The Crossing, Voyages, Music of Robert Convery, 1994 and Benjamin C.S. Boyle, 2018

In life even if you do not travel a mile you still take repeated voyages through the seasons, that is if you live in a temperate clime. As I write this a season begins here where I sit at dawn. And so the musical theme seems especially appropriate. It is appropriate that the CD I review is entitled Voyages (Innova 028). And it is a special advantage that the music is performed by the absolute ace vocal ensemble The Crossing. I have come to appreciate their now more and more bulky catalog of releases and today's is especially beautiful and well sung.

It involves two Modern works of our time, fine music that has a tuneful, haunting vernacular and post-Modern sort of quality--all about the joy of music to be sung, in a way.

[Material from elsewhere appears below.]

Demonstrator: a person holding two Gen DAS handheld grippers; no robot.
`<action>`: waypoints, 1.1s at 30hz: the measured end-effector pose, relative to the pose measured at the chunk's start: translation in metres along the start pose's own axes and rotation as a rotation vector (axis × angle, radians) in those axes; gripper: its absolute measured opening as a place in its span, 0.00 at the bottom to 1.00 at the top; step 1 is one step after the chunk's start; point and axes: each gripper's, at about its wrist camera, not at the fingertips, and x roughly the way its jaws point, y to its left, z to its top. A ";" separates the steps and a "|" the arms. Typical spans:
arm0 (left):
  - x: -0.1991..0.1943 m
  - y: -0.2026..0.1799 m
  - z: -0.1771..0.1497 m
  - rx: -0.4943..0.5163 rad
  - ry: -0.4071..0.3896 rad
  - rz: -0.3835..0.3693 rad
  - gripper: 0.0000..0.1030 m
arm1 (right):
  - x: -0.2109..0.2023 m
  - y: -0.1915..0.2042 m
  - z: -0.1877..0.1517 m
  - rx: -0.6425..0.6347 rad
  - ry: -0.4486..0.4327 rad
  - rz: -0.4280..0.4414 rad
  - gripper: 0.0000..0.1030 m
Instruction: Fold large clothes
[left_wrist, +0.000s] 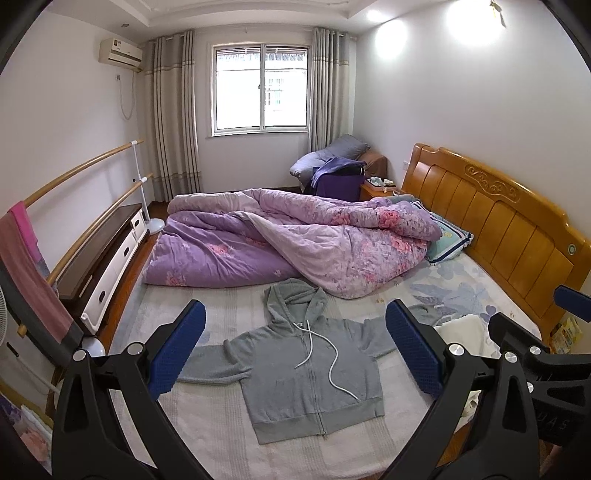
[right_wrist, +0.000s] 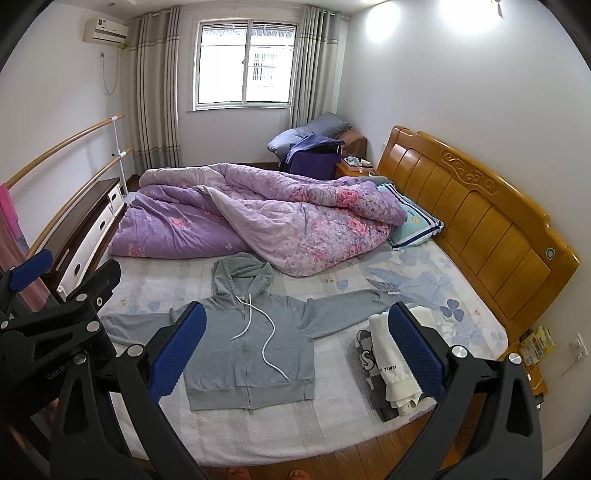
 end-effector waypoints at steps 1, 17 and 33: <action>0.000 0.000 0.000 -0.001 -0.001 0.001 0.95 | -0.001 0.000 0.001 0.001 -0.003 -0.001 0.92; 0.001 -0.006 0.001 0.012 -0.001 -0.002 0.95 | -0.003 -0.001 -0.002 0.009 -0.003 -0.014 0.92; 0.002 0.000 -0.001 -0.002 0.024 -0.003 0.95 | 0.000 -0.004 0.000 -0.002 0.019 -0.011 0.92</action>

The works speak, they sing, they sound ravishing in The Crossing's hands. They show us that lyrical expression is very much alive. The program beings with "Voyages" (1994) by Robert Convery and concludes with "Voyages, Cantata No. 2, Op. 41" (2018) by Benjamin C.S. Boyle.

Tonality is firmly in the driver's seat, a sophisticated Modern sort yet very song-like too. You hear in both works traces of Jazz, of a Post-minimal linearity, of contemporary song, of choral roots. These two pieces are so well wrought for the likes of the Crossing that one immediately takes note. This is one of The Crossings strengths, that is, that lovingly sung group sound, of beauty unabashed, without undue self-consciousness or irony.

The Robert Convery work has in its six movements a tensile strength in a ravishing ever presence. It sounds like a joy to sing and director Donald Nally once again gets all completely right, and perhaps that goes without saying. Yet this work feels very right, regardless of whatever else one might say. It is a vocal collective sound that is perhaps homespun, local in its universality, phrased judiciously like gems in the a cappella choral tradition, going back to a De Prez or Bach and outwards through Mozart and Ives and beyond!

The Benjamin C. S. Boyle adds a chamber string orchestra and jumps in from the start with ecstatic singing that sounds aurally to me as a celebratory sort of joy. There are six movements, six moments, six memorable lyrical paeans to being. Like Hindemith and Vaughan Williams, this composer seems very capable of doing something with Walt Whitman, but then this work has everything happy going for it regardless. And in any case the lyrics are based on Hart Crane, nicely so. Like Convery he shows a rare sort of songfulness and further listens confirm just how nicely put together is this music.

It would be hard to imagine better performances of these two fine works. The Crossing make some essential music and surely this is a disk example of one I gladly deem essential among this year's releases. It is heartening and not quite Modern anymore in that older sense but the point is the joy of the tones, the singing of the world spinning in endless Voyages through space! Through spacetime! Bravo!